▸ Exercise requirements
Copy precisely the first line of the material below and every later line, stopping with the line that contains "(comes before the".

▸ Source data
***

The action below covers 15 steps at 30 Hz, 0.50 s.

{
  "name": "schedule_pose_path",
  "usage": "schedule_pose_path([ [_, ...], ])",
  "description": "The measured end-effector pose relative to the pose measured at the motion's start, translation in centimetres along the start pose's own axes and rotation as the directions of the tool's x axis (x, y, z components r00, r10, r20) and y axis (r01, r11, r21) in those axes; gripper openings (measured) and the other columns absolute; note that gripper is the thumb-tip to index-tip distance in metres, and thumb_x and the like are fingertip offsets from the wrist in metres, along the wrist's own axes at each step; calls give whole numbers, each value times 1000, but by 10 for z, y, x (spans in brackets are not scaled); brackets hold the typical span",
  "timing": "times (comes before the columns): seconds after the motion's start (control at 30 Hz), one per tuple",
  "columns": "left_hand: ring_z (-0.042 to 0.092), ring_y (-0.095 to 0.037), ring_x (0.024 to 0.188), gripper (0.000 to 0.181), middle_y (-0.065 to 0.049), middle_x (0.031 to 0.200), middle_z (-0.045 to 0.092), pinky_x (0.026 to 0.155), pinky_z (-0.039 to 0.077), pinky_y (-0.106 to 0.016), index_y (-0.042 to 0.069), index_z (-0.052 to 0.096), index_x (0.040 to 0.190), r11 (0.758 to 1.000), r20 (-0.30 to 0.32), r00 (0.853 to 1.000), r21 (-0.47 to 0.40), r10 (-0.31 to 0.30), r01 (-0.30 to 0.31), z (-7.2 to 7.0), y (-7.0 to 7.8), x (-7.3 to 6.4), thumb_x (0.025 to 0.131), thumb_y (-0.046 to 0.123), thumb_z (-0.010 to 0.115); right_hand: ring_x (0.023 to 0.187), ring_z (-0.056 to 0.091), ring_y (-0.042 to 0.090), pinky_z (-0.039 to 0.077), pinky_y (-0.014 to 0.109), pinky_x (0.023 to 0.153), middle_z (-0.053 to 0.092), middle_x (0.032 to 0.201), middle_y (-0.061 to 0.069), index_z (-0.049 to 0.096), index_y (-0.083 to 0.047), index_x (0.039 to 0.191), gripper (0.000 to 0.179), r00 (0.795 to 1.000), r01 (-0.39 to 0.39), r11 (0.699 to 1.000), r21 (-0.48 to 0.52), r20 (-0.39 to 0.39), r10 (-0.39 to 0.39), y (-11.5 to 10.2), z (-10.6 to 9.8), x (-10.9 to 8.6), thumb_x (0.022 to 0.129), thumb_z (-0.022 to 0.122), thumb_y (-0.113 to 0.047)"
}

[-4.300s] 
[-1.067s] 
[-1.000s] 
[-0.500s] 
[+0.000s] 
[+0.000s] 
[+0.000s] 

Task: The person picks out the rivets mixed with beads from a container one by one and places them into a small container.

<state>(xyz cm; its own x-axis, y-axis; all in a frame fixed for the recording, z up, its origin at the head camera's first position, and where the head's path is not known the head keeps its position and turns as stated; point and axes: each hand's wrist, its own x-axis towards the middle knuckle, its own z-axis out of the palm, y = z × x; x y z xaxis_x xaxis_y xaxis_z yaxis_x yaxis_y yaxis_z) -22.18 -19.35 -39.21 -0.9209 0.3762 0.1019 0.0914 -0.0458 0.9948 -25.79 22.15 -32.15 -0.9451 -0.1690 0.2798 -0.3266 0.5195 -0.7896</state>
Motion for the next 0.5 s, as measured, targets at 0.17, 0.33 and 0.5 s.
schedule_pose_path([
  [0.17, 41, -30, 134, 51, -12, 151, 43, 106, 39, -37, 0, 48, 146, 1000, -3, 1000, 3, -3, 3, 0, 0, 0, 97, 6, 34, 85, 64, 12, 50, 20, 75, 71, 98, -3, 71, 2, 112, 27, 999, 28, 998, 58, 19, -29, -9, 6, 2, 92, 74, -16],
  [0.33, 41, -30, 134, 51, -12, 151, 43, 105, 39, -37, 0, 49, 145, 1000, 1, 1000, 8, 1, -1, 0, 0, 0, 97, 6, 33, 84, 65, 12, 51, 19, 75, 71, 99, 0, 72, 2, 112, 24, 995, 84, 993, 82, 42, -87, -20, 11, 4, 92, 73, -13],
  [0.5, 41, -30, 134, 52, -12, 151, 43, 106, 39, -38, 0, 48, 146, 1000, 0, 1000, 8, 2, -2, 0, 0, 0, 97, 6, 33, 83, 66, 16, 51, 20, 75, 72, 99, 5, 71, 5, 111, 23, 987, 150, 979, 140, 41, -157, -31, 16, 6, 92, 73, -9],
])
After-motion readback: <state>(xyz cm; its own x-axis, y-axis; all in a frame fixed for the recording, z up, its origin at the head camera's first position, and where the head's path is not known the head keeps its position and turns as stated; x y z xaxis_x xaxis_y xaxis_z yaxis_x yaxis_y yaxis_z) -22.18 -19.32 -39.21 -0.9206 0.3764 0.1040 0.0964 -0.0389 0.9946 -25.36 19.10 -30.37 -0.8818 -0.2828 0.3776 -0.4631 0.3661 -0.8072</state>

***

▸ Answer to the exercise
The action below covers 15 steps at 30 Hz, 0.50 s.

{
  "name": "schedule_pose_path",
  "usage": "schedule_pose_path([ [_, ...], ])",
  "description": "The measured end-effector pose relative to the pose measured at the motion's start, translation in centimetres along the start pose's own axes and rotation as the directions of the tool's x axis (x, y, z components r00, r10, r20) and y axis (r01, r11, r21) in those axes; gripper openings (measured) and the other columns absolute; note that gripper is the thumb-tip to index-tip distance in metres, and thumb_x and the like are fingertip offsets from the wrist in metres, along the wrist's own axes at each step; calls give whole numbers, each value times 1000, but by 10 for z, y, x (spans in brackets are not scaled); brackets hold the typical span",
  "timing": "times (comes before the columns): seconds after the motion's start (control at 30 Hz), one per tuple",

Nothing remains open in this exercise.